Another conversion is now scheduled for 18:00 UTC.

LucasHorseshoeBend commented 7 years ago

Noted, thanks There is no button showing to let me re-open the issue no re-open issue

Conal-Tuohy commented 7 years ago

Haha yes, I thought that might be the case, because it was a pretty obvious button. Perhaps this is because you weren't officially a "collaborator" on the repository. I've invited you; let's see if that makes a difference. I thought I already had invited you, but now I realise I'd cancelled the invite, thinking that it wasn't necessary, and wanting to avoid complications. But being able to close and reopen issues is pretty important I think.
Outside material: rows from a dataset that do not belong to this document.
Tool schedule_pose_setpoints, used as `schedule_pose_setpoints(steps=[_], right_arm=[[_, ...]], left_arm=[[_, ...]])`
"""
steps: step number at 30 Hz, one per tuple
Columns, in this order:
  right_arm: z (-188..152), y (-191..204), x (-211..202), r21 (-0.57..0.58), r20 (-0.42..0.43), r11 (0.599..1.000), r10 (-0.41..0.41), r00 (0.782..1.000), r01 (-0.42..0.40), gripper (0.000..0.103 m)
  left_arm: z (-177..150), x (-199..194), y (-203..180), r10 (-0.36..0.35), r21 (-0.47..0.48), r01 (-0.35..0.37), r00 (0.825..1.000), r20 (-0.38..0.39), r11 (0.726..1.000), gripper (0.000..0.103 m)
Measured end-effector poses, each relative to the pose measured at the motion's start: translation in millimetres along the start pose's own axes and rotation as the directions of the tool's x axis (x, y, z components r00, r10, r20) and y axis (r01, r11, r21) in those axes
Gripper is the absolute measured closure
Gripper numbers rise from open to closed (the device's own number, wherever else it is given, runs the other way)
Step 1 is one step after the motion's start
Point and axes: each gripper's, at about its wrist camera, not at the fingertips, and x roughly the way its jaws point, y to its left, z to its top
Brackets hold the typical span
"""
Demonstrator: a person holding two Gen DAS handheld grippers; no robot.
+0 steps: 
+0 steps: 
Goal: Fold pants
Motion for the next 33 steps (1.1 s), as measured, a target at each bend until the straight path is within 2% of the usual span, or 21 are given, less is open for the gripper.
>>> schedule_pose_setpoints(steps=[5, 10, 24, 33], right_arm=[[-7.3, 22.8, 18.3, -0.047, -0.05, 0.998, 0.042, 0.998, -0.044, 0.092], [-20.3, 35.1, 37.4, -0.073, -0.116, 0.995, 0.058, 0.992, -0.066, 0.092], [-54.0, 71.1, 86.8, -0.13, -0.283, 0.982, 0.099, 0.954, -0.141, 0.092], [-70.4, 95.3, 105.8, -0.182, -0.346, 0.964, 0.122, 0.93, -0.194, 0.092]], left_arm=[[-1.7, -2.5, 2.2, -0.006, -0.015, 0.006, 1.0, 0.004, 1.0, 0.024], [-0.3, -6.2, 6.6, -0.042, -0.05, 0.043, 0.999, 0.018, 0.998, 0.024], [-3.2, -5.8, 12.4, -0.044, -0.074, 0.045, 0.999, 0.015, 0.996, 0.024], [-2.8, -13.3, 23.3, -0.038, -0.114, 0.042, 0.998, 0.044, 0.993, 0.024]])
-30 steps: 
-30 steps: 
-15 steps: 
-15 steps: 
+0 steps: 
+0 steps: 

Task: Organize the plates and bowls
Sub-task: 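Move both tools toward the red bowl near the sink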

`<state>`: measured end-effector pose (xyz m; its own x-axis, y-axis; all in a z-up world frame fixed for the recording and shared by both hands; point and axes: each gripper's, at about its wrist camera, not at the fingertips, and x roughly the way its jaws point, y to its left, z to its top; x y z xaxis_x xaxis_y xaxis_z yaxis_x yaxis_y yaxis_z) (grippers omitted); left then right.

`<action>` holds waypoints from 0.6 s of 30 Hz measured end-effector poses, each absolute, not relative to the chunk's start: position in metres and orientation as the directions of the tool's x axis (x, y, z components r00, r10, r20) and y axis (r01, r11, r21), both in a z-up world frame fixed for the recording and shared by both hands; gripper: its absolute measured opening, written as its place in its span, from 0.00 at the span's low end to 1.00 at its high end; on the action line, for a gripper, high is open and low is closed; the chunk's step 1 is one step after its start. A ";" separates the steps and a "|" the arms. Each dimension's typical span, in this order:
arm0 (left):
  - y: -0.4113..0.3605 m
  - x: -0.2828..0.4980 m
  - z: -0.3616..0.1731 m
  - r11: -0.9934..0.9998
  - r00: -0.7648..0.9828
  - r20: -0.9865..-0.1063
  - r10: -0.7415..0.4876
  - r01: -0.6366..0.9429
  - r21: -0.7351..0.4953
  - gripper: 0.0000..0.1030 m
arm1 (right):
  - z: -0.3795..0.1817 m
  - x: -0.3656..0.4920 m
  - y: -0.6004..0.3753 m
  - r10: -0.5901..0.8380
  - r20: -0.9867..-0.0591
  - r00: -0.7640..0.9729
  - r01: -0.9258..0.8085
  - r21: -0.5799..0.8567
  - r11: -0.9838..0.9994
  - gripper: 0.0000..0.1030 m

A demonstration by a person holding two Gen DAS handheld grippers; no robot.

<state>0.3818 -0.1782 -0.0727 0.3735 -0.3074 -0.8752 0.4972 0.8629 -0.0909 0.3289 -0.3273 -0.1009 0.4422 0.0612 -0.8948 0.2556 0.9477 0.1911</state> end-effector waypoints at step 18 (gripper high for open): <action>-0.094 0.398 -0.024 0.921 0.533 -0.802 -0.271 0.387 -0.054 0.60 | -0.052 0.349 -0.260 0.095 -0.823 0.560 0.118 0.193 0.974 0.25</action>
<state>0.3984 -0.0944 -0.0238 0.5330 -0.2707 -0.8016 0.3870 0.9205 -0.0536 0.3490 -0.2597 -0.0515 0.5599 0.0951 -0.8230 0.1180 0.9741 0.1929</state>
LucasHorseshoeBend commented 7 years ago

That did make the difference. Thanks Arthur On 17 Jan 2017, at 09:23, Conal Tuohy wrote:

Haha yes, I thought that might be the case, because it was a pretty obvious button. Perhaps this is because you weren't officially a "collaborator" on the repository. I've invited you; let's see if that makes a difference. I thought I already had invited you, but now I realise I'd cancelled the invite, thinking that it wasn't necessary, and wanting to avoid complications. But being able to close and reopen issues is pretty important I think.

— You are receiving this because you authored the thread. Reply to this email directly, view it on GitHub, or mute the thread.

LucasHorseshoeBend commented 7 years ago

I looked at a couple of files of the 17 I changed today; Interestingly thereare both the current versions there and a previous version in XTF. Compare http://vmcp.conaltuohy.com/xtf/view?docId=tei/1880-9/1885/85-12-03a-final.xml and http://vmcp.conaltuohy.com/xtf/view?docId=tei/1880-9/1885/85-12-03a-proofed.xml

I found this because I just happened to search for the file in the total corpus, not just in final as I usually do.

Does your algorithm detect deleted files?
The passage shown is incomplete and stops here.